If your car insurance is canceled because you did not renew your policy in time, you must not panic. There are solutions that can be explored. First, find out if your car insurance company has a grace period and try to work within the time allotted.
You may be able to make a payment to reinstate you with the same level of coverage without any negative repercussions or additional fees. The key is to contact your car insurance provider immediately before any additional time lapses.
Contact other car insurance companies and get quotes, fast. If your previous car insurance provider will not accept you back as a customer, you will need to get yourself some car insurance right away. Make sure you shop around to ensure that you get comparable rates. Do not settle for a first offer just because your old policy is now void. Focus on what you need from your new car insurance provider and base your decisions on how they can provide them for you.
Will my rates automatically increase if my car insurance is canceled?
Just because your car insurance is canceled does not mean your rates will automatically increase when you are ready to apply with a new provider. In fact, if you are able to obtain new car insurance within a certain period, you may qualify for similar rates. For instance, if your car insurance is canceled for less than three or four months, your odds are better than a cancellation of six to twelve months.
In addition, the reason why your car insurance is canceled plays a huge factor in your rates. If your car insurance is canceled because you have dozens of speeding tickets, traffic accidents, or DWI violations, you may be considered a high risk. Along with canceling your policy, your rates may increase when you start looking at other car insurance companies.
If your car insurance is canceled because your driver’s license is suspended, you must complete the reinstatement process and many car insurance companies can consider you a liability. You may be expected to pay larger premiums until you improve your history.
How do I reduce my high car insurance rates?
One of the first things you can do to lower your high insurance rates is to lower your risk in the eyes of the car insurance provider. This means you must be willing to make changes to become a safe driver and rebuild your poor driving record.

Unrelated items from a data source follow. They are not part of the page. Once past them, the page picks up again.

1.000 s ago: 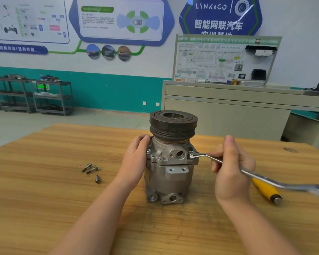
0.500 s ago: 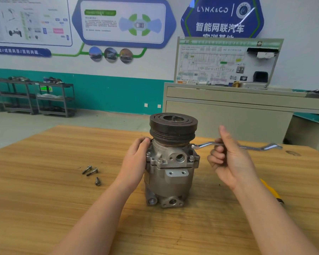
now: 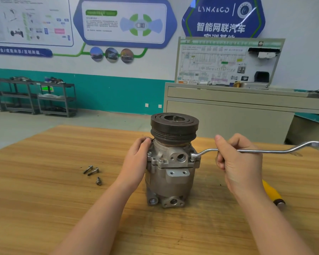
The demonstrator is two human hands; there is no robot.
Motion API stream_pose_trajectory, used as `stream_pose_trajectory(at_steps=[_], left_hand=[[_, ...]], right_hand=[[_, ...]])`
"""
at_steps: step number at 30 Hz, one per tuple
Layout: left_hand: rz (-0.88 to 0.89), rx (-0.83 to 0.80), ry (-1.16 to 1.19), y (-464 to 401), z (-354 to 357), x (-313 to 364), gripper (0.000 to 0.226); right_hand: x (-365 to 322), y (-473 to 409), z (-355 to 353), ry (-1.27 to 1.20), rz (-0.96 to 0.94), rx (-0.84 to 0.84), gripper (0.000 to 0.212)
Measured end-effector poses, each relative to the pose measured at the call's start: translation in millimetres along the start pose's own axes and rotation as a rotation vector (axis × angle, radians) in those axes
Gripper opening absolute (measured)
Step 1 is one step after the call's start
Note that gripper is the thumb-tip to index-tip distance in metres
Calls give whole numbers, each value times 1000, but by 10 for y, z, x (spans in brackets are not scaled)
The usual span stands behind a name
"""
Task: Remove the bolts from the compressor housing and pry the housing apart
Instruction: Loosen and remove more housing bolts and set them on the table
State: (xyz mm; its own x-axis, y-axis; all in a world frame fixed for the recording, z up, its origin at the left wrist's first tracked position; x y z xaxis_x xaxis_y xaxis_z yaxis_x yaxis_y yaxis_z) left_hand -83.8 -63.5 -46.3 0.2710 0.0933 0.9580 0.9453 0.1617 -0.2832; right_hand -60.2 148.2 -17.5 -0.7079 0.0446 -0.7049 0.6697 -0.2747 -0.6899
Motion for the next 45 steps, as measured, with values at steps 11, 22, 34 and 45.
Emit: stream_pose_trajectory(at_steps=[11,22,34,45], left_hand=[[0,-4,18,-18,-3,-17,20],[13,1,23,-17,7,-8,19],[22,32,17,-37,-5,-22,21],[83,180,30,-47,-36,-76,19]], right_hand=[[-309,390,312,444,-786,-70,40],[256,-158,93,-473,419,-116,35],[168,-65,-17,-348,302,167,37],[-77,120,24,231,-248,56,44]])
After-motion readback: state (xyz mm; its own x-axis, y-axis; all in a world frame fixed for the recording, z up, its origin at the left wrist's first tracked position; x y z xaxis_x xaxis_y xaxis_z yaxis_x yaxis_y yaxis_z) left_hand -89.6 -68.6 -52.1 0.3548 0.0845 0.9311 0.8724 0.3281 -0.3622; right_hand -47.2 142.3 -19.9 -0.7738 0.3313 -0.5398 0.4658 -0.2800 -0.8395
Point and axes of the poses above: each hand's wrist, its own y-axis away from the middle knuckle, its own z-axis out of the palm, x = y × z, the point moved 2 cm from there along -y, towards the middle knuckle, and after that the axes turned 4 degrees about -z, right-handed, at the moved point
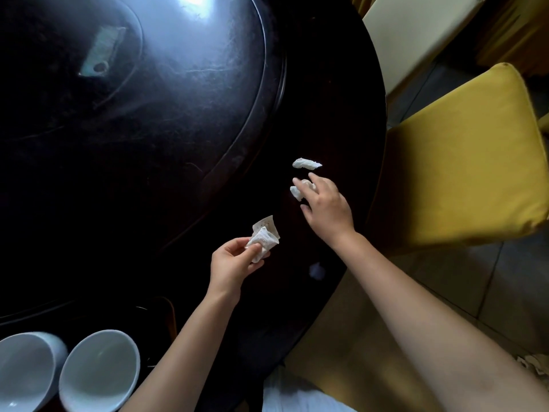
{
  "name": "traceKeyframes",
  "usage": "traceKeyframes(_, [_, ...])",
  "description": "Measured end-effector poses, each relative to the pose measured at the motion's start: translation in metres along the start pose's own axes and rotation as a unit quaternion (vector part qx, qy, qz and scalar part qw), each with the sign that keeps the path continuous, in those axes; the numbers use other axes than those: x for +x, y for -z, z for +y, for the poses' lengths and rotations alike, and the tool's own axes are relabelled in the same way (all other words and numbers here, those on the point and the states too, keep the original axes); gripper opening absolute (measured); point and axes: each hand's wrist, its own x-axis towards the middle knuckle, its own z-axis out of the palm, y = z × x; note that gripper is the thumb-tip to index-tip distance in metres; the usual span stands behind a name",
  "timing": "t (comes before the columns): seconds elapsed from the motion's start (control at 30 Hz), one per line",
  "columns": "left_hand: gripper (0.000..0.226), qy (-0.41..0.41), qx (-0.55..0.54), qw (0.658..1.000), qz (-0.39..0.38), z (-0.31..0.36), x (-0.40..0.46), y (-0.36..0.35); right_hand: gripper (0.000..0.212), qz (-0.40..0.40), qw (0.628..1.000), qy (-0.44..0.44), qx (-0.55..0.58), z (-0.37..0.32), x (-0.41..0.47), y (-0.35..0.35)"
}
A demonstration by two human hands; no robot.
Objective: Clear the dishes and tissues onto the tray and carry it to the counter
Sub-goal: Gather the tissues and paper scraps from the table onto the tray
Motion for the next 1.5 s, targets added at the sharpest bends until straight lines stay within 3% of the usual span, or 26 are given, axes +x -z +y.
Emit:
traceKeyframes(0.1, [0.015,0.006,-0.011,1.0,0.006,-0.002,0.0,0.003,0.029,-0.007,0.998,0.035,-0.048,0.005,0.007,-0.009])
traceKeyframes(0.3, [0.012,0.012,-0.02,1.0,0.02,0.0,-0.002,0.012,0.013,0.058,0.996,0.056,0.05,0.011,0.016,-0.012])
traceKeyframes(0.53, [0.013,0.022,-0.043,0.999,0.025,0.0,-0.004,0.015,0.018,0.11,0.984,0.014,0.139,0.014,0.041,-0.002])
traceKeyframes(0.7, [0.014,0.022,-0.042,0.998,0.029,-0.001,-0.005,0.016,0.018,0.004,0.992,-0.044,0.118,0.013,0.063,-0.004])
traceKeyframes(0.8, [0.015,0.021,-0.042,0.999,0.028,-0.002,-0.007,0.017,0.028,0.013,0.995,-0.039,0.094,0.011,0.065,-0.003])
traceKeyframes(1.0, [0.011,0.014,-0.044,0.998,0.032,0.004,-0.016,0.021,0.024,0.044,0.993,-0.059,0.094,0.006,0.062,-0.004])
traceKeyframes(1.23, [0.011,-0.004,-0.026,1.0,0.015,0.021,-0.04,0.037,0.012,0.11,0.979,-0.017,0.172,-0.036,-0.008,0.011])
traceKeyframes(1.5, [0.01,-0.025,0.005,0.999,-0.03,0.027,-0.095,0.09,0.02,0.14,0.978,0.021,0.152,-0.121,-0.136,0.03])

This takes time, but can be accomplished if you focus on improving your history.
You should also check with your state and determine the exact amount of car insurance you need. A high-risk driver with full coverage may pay much higher premiums than the same type of driver with a basic plan that consists of liability and/or collision only.
Keep your deductible amounts as high as you can maintain. A well-known fact is a higher deductible of $1000 will yield a lower car insurance rate over a $250 or $500 deductible, even if you are considered high risk.
Find out if your insurance provider offers benefits, like defensive driving programs and safe driver rewards. If you qualify, you may be able to receive discounts to apply towards your premium.
Car insurance is a necessity for everyone who operates a motor vehicle in the United States. Depending upon your state laws, you may be subject to fines and penalties if you fail to maintain the most basic level. Be wise and select a car insurance provider that can protect you when you need them.